Task item: Print out the full listing, exactly.

Collected material:
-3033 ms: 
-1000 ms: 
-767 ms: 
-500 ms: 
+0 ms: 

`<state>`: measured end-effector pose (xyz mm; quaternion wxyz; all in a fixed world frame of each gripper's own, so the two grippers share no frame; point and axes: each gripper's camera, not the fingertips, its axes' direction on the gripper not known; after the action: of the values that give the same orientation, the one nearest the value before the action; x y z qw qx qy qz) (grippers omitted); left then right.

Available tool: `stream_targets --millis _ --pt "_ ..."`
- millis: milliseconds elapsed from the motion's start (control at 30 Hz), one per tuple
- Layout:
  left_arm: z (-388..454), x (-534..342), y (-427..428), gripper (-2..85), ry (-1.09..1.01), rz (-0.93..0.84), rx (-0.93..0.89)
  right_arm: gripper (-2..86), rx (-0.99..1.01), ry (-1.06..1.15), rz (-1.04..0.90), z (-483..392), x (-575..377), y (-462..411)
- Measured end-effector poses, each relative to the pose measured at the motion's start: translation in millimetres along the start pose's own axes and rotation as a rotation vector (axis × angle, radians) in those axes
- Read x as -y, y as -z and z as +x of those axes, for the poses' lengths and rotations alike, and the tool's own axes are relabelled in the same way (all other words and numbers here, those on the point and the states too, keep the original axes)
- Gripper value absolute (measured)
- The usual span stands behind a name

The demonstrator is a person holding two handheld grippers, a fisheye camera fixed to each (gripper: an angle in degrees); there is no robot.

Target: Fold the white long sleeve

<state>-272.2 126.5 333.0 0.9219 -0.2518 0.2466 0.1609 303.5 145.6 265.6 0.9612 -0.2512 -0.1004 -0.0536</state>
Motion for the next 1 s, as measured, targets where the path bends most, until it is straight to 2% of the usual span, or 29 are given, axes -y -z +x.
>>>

Task solution:
-3033 ms: 
-1000 ms: 
-767 ms: 
-500 ms: 
+0 ms: 

`<state>`: measured end-effector pose (xyz mm; quaternion wxyz; all in a fixed world frame of each gripper's own, so the two grippers share no frame; point and axes: each gripper's camera, not the fingertips, its axes' direction on the gripper not known; after the action: of the values that give the same orientation, the one nearest the value before the action; x y z qw qx qy qz) (grippers omitted); left then right.

Available tool: `stream_targets --millis _ --pt "_ ..."`
- millis: milliseconds elapsed from the motion's start (control at 30 Hz), one per tuple
- Layout:
  left_arm: z (-388..454), x (-534..342), y (-427..428), gripper (-2..85), ry (-1.09..1.01), rz (-0.93..0.84), rx (-0.93..0.89)
  right_arm: gripper (-2..86), rx (-0.99..1.01), ry (-1.06..1.15), rz (-1.04..0.90), z (-483..392), x (-575..377), y (-462..411)
- Measured end-effector poses, each relative to the pose measured at the motion's start: translation in millimetres along the start pose's own axes and rotation as a rotation vector (axis × angle, radians) in those axes
- Read x as -y, y as -z and z as +x of those axes, for the poses' lengths and rotations alike, and the tool's own axes are relabelled in the same way (all other words and numbers here, those on the point and the states too, keep the original axes)
- Gripper value absolute (measured)
- The usual span stands behind a name

The demonstrator is a person holding two handheld grippers, a fisheye camera fixed to each (gripper: an angle in degrees); there is no robot.

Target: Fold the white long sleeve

<state>-272.2 126.5 333.0 0.9219 -0.2518 0.2466 0.1609 303.5 145.6 265.6 0.9612 -0.2512 -0.1004 -0.0536</state>
Motion for the next 1 s, as measured, targets where the path bends most, until it is straight to 2% of the usual span, or 29 are given, axes -y -z +x.
>>>

What this exercise required is now done.